Infatti nonostante i notevoli sforzi, per conoscerne il contenuto, di essa non vi è traccia neanche sul sito istituzionale del comune di Reggio Calabria, comunque l’Unione Nazionale Consumatori Calabria è riuscita a reperirla in via del tutto informale.
A tale proposito la battaglia condotta dall’Unione Nazionale Consumatori Calabria a tutela dei consumatori per il riconoscimento dei loro diritti al dimezzamento del canone acqua, sia attraverso le richieste inviate al Comune con lettera raccomandata, che tramite le cause intentate dinanzi ai vari Giudici di Pace, ha prodotto almeno in parte  i suoi frutti.
La Giunta Comunale di Reggio Calabria infatti, con delibera n° 557 del 14 Dicembre 2009, ha deciso in considerazione dell’enorme percentuale di cloruri presenti nell’acqua e tenuto conto dei numerosi contenziosi pendenti dinanzi ai Giudici di Pace e finora definiti con sentenza favorevole al cittadino,  di rimborsare il 50% della somma pagata a titolo di canone acqua per le zone in cui è stata erogata acqua non potabile nel periodo 2002 - 2007 e per gli utenti che ne facciano espressa richiesta, subordinando il rimborso alla preventiva esibizione della documentazione attestante l’effettivo pagamento dell’intera bolletta del canone acqua.
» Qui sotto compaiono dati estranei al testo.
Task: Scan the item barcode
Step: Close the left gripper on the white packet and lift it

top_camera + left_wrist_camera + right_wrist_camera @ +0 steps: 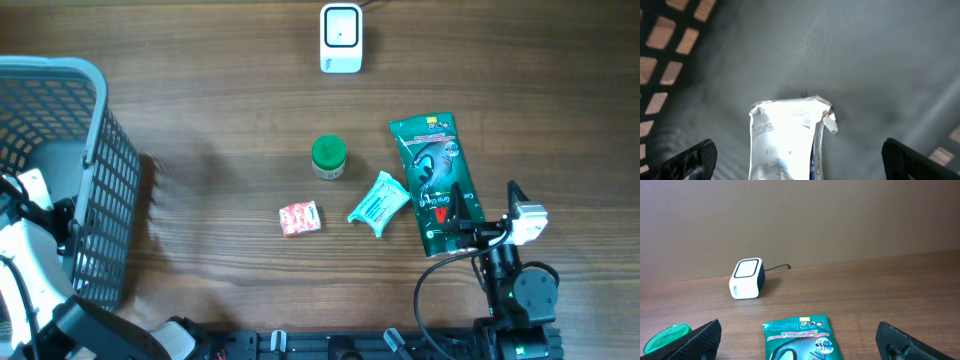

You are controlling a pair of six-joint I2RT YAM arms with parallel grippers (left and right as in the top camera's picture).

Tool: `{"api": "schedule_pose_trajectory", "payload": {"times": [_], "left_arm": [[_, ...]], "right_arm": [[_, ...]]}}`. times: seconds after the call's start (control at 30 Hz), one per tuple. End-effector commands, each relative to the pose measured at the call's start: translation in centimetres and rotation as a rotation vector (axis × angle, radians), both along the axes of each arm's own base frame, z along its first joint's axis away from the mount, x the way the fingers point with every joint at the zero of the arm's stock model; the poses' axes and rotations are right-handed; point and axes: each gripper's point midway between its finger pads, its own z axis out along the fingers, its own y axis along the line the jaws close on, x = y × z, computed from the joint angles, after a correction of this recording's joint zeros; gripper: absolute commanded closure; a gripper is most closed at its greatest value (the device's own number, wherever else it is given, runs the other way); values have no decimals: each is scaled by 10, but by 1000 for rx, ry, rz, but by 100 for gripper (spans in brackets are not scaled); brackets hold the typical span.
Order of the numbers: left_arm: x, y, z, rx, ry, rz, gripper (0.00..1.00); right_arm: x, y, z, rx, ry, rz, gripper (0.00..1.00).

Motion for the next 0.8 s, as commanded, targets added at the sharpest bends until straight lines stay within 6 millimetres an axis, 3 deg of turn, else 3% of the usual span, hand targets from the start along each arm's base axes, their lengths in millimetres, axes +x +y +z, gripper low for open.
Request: {"api": "schedule_pose_trajectory", "payload": {"times": [0.0,0.1,0.33,0.43,0.67,0.77], "left_arm": [[-6,-1,-24,-14,39,-13,0],[-4,5,-35,-34,32,39,0],[-22,18,-57,-94,44,188,0],[-10,7,-66,-176,-6,156,0],[-12,3,-83,-215,28,159,0],[-12,3,-84,-216,29,159,22]], "right_arm": [[0,1,1,5,-3,4,0],[0,1,1,5,-3,4,0],[0,1,1,4,-4,4,0],[0,1,1,4,-4,4,0],[0,1,1,5,-3,4,0],[0,1,1,4,-4,4,0]]}}
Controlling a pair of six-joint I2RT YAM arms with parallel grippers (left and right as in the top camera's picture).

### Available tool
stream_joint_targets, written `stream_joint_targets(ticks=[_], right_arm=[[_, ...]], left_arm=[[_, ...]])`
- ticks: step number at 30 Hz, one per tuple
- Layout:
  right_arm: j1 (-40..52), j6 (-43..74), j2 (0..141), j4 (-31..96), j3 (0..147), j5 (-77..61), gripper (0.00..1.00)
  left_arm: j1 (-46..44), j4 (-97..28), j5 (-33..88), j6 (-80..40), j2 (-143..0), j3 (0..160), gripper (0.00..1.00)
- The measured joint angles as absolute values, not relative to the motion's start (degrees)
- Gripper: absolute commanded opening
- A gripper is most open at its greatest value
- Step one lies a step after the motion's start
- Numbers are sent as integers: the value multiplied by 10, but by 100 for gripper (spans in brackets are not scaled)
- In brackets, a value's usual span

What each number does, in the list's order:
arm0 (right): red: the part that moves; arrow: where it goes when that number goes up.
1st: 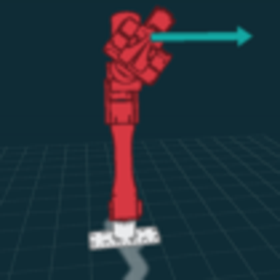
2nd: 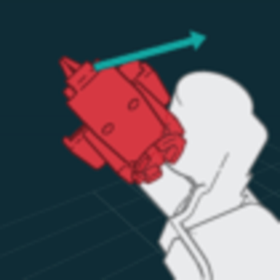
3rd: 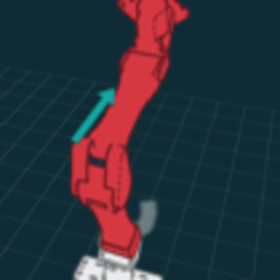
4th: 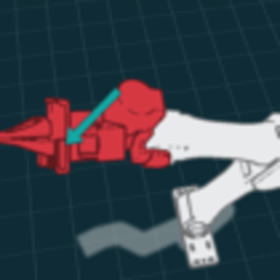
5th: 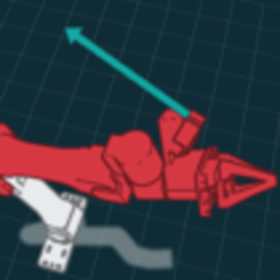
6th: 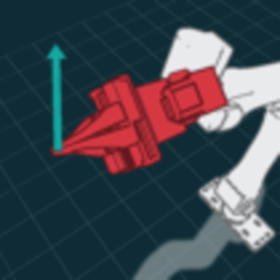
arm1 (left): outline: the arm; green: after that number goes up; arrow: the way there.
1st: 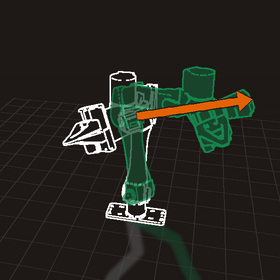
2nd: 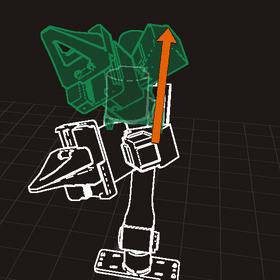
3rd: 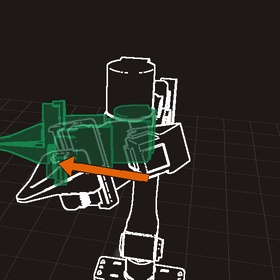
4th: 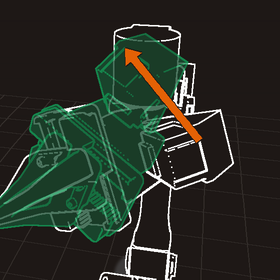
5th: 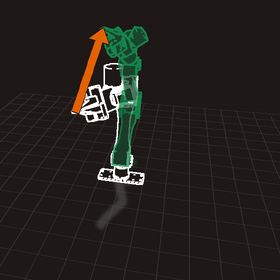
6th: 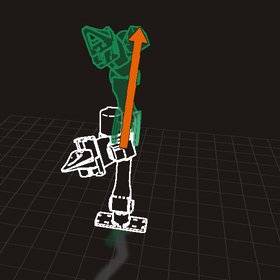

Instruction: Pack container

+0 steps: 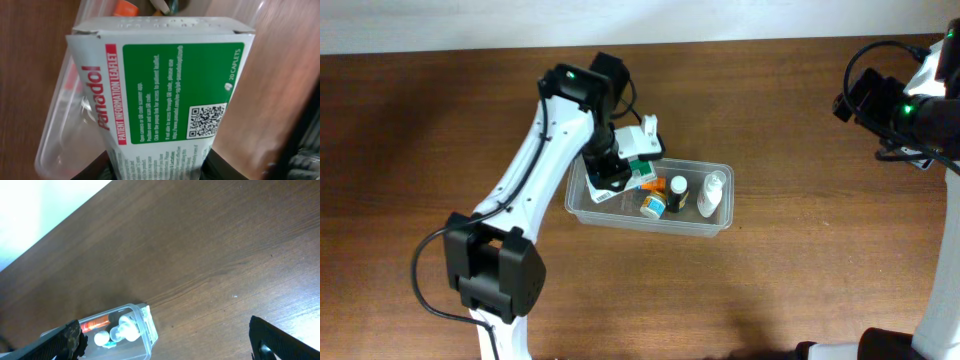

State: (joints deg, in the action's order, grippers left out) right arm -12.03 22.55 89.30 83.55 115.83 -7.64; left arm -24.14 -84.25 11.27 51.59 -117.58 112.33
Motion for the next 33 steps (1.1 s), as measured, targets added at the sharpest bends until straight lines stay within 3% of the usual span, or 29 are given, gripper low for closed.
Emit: stream_joint_targets(ticks=[7, 13, 24, 31, 33], right_arm=[[-120, 225, 893, 836, 1158, -76, 98], [-120, 225, 893, 836, 1158, -76, 98], [-120, 225, 893, 836, 1158, -76, 98], [-120, 225, 893, 836, 1158, -77, 98], [-120, 226, 893, 836, 1158, -76, 98]], left_arm=[[-243, -775, 57, 587, -1176, 1030, 53], [-243, -733, 7, 568, -1176, 1030, 55], [-229, -772, -69, 312, -1138, 1187, 58], [-129, -780, -76, 152, -1004, 1214, 66], [-85, -789, -79, 112, -965, 1217, 100]])
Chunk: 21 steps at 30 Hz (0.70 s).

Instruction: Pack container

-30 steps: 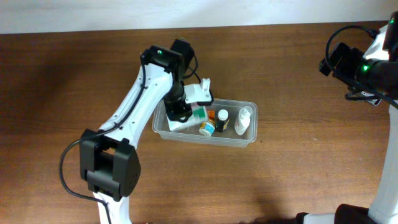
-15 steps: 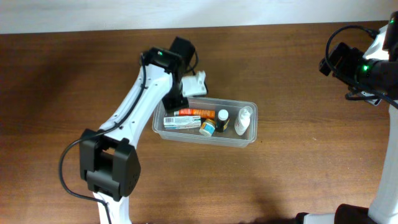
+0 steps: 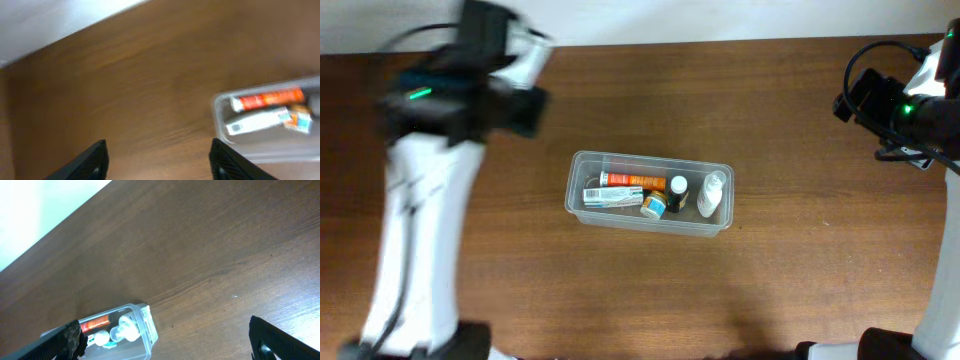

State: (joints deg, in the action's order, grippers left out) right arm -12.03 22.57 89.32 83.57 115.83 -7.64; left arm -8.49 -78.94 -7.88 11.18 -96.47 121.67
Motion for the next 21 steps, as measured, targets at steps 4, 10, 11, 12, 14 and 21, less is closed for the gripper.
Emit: stream_joint_targets(ticks=[4, 10, 11, 12, 14, 21], right_arm=[[-120, 226, 893, 836, 1158, -76, 98], [-120, 226, 893, 836, 1158, -76, 98], [-120, 225, 893, 836, 1158, -76, 98], [-120, 225, 893, 836, 1158, -76, 98], [-120, 226, 893, 836, 1158, -76, 98], [-99, 225, 826, 836, 1157, -76, 98]], left_arm=[[-16, -825, -85, 59, -902, 1218, 100], [31, -894, -84, 33, -853, 1219, 100], [35, -900, -84, 31, -848, 1219, 100], [37, -905, -84, 29, -845, 1219, 100], [37, -911, -84, 27, -839, 1219, 100], [37, -928, -84, 25, -836, 1219, 100]])
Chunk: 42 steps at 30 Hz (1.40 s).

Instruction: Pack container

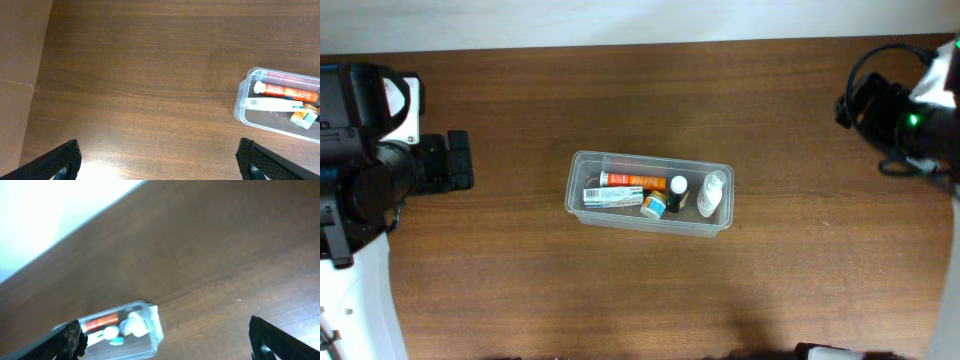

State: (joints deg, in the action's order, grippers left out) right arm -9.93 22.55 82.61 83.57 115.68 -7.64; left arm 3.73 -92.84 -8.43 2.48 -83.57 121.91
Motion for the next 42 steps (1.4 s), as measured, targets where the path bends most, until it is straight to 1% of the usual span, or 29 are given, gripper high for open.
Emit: stream_joint_targets(ticks=[7, 13, 16, 22, 24, 26, 32, 38, 42], right_arm=[[-69, 225, 690, 835, 1149, -77, 98], [-68, 225, 596, 832, 1074, -74, 98], [-67, 222, 535, 783, 993, -44, 98], [-66, 196, 356, 600, 737, 32, 98], [-66, 183, 297, 565, 651, 43, 98], [-66, 172, 228, 541, 548, 50, 99], [-66, 160, 109, 488, 356, 37, 98], [-66, 159, 30, 455, 221, 5, 98], [-66, 158, 10, 452, 167, -1, 98]], left_arm=[[37, -929, -84, 25, -836, 1219, 100], [37, -929, -84, 23, -836, 1219, 100], [37, -929, -84, 23, -836, 1219, 100], [37, -930, -84, 23, -836, 1219, 100], [37, -930, -84, 23, -836, 1219, 100], [37, -931, -84, 23, -836, 1219, 100], [37, -930, -84, 23, -836, 1219, 100], [37, -930, -84, 23, -836, 1219, 100], [37, -930, -84, 23, -836, 1219, 100]])
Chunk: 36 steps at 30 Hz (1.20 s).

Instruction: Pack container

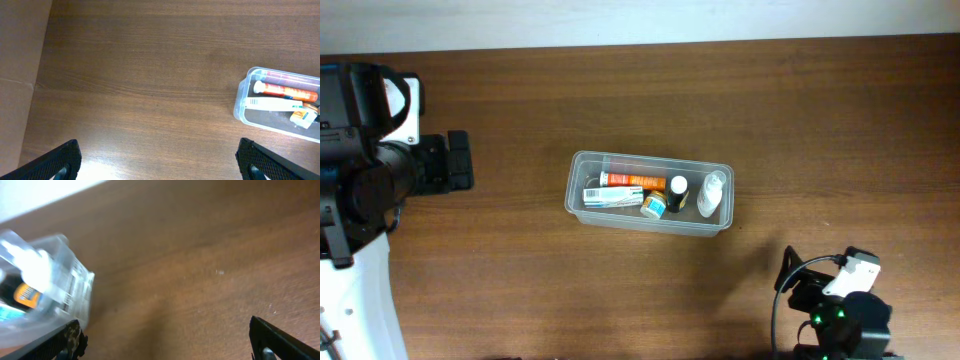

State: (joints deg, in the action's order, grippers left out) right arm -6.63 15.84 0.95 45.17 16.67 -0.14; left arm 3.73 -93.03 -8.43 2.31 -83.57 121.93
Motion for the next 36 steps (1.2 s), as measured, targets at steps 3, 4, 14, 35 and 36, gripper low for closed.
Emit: stream_joint_targets(ticks=[3, 4, 14, 35, 36], right_arm=[[-66, 159, 9, 449, 142, -4, 98], [-66, 158, 9, 446, 134, -4, 99], [-66, 158, 9, 432, 100, -6, 98], [-66, 158, 9, 432, 100, -6, 98], [-66, 158, 9, 432, 100, -6, 98]], left_arm=[[37, -930, -84, 23, -836, 1219, 100], [37, -930, -84, 23, -836, 1219, 100], [37, -930, -84, 23, -836, 1219, 100], [37, -930, -84, 23, -831, 1219, 100], [37, -929, -84, 23, -825, 1217, 100]])
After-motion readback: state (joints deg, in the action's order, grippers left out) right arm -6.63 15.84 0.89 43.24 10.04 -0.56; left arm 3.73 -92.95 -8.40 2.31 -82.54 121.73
Ancora oggi nonostante il notevole lasso di tempo intercorso dalle richieste inoltrate dai cittadini e a seguito delle sentenze emesse dai Giudici di Pace favorevoli al rimborso del 50% del canone acqua, il Comune di Reggio Calabria, pur avendo collaudato l’impianto di desalinizzazione per consentire l’utilizzo dell’acqua delle condotte comunali per usi civici, ha dovuto constatare la penetrazione di acqua marina nelle falde acquifere che hanno reso impossibile l’utilizzo  dell’acqua stessa per uso potabile a causa dei cloruri presenti in quantità superiore ai valori consentiti dalla normativa vigente.
Inoltre nei vari contenziosi promossi nei riguardi del Comune di Reggio Calabria e già definiti con sentenza, i Giudici di Pace hanno dichiarato la non potabilità dell’acqua erogata e pertanto hanno statuito il diritto degli utenti al rimborso del 50% del canone pagato, oltre il risarcimento del danno patrimoniale, con condanna dell’Ente al pagamento delle spese di lite.
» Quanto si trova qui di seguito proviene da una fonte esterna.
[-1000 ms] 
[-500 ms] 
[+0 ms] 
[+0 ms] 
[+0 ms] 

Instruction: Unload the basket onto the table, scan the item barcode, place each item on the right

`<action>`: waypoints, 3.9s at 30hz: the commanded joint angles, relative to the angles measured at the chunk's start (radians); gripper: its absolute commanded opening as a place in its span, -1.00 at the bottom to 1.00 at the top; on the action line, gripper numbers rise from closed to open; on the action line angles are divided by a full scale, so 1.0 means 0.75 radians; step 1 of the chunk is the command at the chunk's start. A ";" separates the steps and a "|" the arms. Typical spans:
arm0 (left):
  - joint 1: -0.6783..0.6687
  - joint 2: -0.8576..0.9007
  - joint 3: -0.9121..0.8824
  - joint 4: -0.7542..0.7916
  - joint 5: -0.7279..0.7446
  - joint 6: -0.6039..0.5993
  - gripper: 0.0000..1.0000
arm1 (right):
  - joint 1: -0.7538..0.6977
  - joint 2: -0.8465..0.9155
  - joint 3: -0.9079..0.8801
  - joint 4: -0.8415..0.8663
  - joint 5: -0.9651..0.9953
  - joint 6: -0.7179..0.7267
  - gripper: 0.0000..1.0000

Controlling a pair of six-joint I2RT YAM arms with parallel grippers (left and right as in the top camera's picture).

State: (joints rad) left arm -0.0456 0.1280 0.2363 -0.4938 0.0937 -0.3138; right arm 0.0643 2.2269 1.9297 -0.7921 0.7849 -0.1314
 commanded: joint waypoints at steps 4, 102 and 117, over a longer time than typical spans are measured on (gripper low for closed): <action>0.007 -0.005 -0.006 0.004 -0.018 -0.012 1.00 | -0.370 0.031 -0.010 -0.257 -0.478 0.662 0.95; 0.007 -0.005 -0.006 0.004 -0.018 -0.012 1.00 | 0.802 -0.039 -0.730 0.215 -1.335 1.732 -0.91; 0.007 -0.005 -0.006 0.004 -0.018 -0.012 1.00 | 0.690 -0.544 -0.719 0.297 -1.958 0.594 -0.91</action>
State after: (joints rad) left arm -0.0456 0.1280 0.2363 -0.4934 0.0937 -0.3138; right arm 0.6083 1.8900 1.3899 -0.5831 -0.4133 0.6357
Nonostante ciò, il Comune di Reggio Calabria ha incaricato il Dirigente dell’Unità Operativa Manutenzione Lavori Pubblici, di individuare le zone in cui è stata erogata acqua non potabile, nonché gli esatti periodi di riferimento, di demandare altresì al Dirigente dell’Unità Operativa Finanze e Tributi la predisposizione degli atti necessari al rimborso delle somme dovute mediante la riduzione degli importi per i periodi successivi di abbonamento, nonché di adottare tutti gli atti amministrativi al fine di ottenere la dichiarazione della cessazione della materia del contendere per le cause in corso dinanzi ai Giudici di Pace previa transazione del contenzioso in corso.
Tutto ciò per il Presidente dell’Unione Nazionale Consumatori Calabria, Avv. Saverio Cuoco,  costituisce una battaglia vinta solo a metà, perché il Comune di Reggio Calabria, riconosce il diritto dei cittadini al dimezzamento del canone acqua,  solo per  i residenti di alcune zone della città (alcune vie del centro cittadino e la zona di Santa Caterina), e solo per alcuni periodi di riferimento che dovranno essere individuati dai responsabili del settore.
L’Unione Nazionale Consumatori Calabria, chiede invece un ulteriore atto di coraggio da parte del Comune di Reggio Calabria, che consenta a tutto il comprensorio Reggino di poter beneficiare della riduzione del canone acqua del 50% in considerazione non solo del parziale utilizzo dell’acqua erogata, che costringe molti cittadini a dover acquistare l’acqua, ma anche del disagio patito da molte famiglie, che non hanno potuto utilizzare il prezioso liquido, assente per intere giornate e per lunghi periodi o erogato solo in alcune ore della giornata nelle abitazioni dei cittadini Reggini, determinando disagi notevoli ed il ricorso ad approvvigionamenti pubblici (autocisterne e fontane pubbliche).